Everywhere else in England, it is illegal (a criminal offence) to net for salmon before 1st June, yet Mr Hindhaugh wanted to be paid substantial compensation for not starting netting (and killing salmon) 2 months earlier than that.
The RTC refused to pay compensation on the grounds that you do not compensate (a) for something that on conservation grounds you should not be doing anyway and (b) it is technically legal for all rod beats to kill salmon after 1st April, but of course they do not under Tweed’s voluntary code because everyone knows it is a precious and endangered stock which cannot sustain harvesting.
Indeed, the rods release everything they catch until 1st July, as they have for many years now. They too could technically seek compensation not just for not killing their rod caught salmon, which legally they could do after 1st April, but it is a little known fact that all rod beats could also legally net their salmon (if given tags,as all commercially killed salmon must now carry a tag)) after 1st April, and both kill and sell them…..but of course they do neither because, unlike Mr Hindhaugh, they know that there is no harvestable surplus of Tweed’s spring salmon and it is unsafe on conservation grounds to kill them.
In short, every time you kill a spring salmon you endanger the future of Tweed’s spring salmon stocks.
Dead fish do not spawn and therefore cannot produce the next generation.

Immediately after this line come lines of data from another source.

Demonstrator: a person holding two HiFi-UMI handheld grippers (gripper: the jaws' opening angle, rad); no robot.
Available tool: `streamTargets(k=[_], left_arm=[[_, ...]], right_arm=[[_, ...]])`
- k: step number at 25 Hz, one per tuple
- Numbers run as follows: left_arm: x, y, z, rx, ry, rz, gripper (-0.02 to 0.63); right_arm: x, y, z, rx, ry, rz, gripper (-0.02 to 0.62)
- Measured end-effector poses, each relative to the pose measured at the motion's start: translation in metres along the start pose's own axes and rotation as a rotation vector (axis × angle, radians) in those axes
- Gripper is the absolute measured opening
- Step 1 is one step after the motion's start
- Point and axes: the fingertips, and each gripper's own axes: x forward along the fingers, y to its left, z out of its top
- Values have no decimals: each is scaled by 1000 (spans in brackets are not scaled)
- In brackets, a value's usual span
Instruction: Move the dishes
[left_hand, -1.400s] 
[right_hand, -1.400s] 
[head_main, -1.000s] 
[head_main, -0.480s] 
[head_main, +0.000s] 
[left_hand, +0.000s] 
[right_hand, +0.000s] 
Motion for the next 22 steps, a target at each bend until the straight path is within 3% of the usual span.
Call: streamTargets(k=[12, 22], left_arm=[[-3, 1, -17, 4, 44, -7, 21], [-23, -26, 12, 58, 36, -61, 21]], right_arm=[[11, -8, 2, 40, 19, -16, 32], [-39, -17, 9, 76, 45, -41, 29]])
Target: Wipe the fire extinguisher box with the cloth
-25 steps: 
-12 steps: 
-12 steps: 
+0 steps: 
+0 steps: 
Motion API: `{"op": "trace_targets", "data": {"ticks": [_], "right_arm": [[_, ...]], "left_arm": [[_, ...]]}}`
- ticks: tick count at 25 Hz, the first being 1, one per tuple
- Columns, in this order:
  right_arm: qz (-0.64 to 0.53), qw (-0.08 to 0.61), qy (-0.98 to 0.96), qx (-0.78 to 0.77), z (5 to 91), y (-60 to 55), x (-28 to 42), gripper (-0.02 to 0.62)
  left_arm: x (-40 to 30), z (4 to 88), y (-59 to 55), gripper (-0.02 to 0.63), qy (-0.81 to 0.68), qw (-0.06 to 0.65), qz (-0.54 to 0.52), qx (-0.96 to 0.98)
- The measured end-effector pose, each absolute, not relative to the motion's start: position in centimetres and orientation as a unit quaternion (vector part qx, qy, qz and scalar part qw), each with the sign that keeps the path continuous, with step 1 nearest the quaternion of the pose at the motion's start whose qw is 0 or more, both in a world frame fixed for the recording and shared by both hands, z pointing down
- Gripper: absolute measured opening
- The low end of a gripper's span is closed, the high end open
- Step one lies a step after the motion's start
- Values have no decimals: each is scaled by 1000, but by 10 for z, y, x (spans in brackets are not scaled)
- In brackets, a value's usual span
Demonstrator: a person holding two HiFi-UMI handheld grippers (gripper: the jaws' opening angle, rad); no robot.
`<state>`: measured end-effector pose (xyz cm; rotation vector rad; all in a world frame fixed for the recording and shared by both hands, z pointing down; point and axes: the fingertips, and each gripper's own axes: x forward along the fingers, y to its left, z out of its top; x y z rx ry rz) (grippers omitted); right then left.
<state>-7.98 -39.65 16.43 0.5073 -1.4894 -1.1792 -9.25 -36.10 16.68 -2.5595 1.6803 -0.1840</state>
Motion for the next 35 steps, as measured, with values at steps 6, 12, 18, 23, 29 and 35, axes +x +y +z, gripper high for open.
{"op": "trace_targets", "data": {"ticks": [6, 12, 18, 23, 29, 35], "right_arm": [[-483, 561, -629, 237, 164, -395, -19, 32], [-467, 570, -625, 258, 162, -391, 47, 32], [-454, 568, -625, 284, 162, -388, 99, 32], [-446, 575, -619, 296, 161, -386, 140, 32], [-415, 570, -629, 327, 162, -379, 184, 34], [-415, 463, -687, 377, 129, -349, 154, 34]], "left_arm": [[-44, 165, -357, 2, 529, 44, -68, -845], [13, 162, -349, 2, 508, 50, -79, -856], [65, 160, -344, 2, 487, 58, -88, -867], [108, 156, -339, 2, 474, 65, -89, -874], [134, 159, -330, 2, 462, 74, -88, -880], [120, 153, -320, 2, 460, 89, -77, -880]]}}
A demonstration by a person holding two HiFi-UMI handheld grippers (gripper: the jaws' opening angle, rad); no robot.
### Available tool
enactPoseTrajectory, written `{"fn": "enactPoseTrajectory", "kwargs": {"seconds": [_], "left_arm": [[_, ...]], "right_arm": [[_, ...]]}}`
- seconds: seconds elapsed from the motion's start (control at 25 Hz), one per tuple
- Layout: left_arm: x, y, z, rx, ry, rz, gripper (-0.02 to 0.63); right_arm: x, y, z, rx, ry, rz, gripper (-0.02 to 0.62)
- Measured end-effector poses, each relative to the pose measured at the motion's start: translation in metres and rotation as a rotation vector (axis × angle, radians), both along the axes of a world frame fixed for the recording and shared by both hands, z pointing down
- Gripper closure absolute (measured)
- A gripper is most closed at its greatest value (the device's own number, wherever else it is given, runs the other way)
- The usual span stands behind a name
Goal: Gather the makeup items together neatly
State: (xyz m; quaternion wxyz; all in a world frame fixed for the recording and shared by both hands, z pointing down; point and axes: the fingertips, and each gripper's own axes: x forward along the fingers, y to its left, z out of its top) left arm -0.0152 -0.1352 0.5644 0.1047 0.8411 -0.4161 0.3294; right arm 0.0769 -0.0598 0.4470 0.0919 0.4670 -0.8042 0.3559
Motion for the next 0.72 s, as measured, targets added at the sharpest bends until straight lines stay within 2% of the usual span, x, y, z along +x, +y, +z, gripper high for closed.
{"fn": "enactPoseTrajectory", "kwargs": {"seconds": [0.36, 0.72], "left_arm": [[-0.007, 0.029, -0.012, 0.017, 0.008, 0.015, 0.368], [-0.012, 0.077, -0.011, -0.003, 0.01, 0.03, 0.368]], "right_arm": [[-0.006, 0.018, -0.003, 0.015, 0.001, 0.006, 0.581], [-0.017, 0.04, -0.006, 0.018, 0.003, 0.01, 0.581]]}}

Mr Hindhaugh not only seems determined to ignore this, but also to profit from it. He will, you would think, be getting premium prices for selling truly wild salmon at this time of year, because almost nobody else in the UK is (or legally can), so he will have a near monopoly in the market.
In the view of many who love Tweed and its spring salmon, he is putting his own greed and personal profit before the conservation of an endangered species.
I hope (a) he will be universally reprimanded by all those concerned to protect Tweed’s weakest salmon stock, and (b) that by 2017 he will be precluded by law from doing what he is now doing, because clearly for him a voluntary code promoted by the RTC and the Tweed Foundation scientists, and which everyone else on the river willingly abides by, is not good enough.
To be absolutely clear, Michael Hindhaugh is deliberately and against all salmon conservation advice, killing our few and precious Tweed spring salmon. He is the only person doing so on the Tweed, and it is illegal to do so elsewhere in England.
And what of the Berwick Harbour Commissioners, no doubt a most respectable and responsible body, why are they allowing their lessee to flout Tweed’s spring salmon conservation code, and go against the unequivocal advice of the relevant salmon fishery authority, the River Tweed Commission?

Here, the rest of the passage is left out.